What needs to be done: Your task is to copy each line of the listing that contains the word "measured".

Data:
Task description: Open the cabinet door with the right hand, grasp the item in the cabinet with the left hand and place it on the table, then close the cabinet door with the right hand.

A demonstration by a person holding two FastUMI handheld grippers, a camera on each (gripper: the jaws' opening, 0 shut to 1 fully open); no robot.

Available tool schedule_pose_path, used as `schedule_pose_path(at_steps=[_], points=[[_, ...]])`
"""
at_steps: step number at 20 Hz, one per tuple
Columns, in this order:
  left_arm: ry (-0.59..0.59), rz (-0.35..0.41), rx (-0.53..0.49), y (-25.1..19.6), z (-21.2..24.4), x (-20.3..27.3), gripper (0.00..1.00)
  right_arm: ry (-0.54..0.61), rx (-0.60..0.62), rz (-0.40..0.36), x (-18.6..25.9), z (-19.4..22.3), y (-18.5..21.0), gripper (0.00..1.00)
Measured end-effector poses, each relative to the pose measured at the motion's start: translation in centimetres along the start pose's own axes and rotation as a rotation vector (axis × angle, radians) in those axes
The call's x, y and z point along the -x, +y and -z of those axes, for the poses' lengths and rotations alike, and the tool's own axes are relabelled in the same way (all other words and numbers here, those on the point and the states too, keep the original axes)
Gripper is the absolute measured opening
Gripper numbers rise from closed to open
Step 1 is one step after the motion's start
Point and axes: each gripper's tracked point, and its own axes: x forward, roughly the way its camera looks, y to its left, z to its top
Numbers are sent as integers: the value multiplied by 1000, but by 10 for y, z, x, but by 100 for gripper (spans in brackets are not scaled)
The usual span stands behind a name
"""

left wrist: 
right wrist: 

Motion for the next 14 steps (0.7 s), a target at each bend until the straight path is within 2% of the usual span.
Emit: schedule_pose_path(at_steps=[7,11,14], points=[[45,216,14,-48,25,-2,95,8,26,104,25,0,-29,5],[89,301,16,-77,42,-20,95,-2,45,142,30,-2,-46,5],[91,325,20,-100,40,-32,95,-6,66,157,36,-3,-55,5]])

Answer to this task:
Measured end-effector poses, each relative to the pose measured at the motion's start: translation in centimetres along the start pose's own axes and rotation as a rotation vector (axis × angle, radians) in those axes
Gripper is the absolute measured opening

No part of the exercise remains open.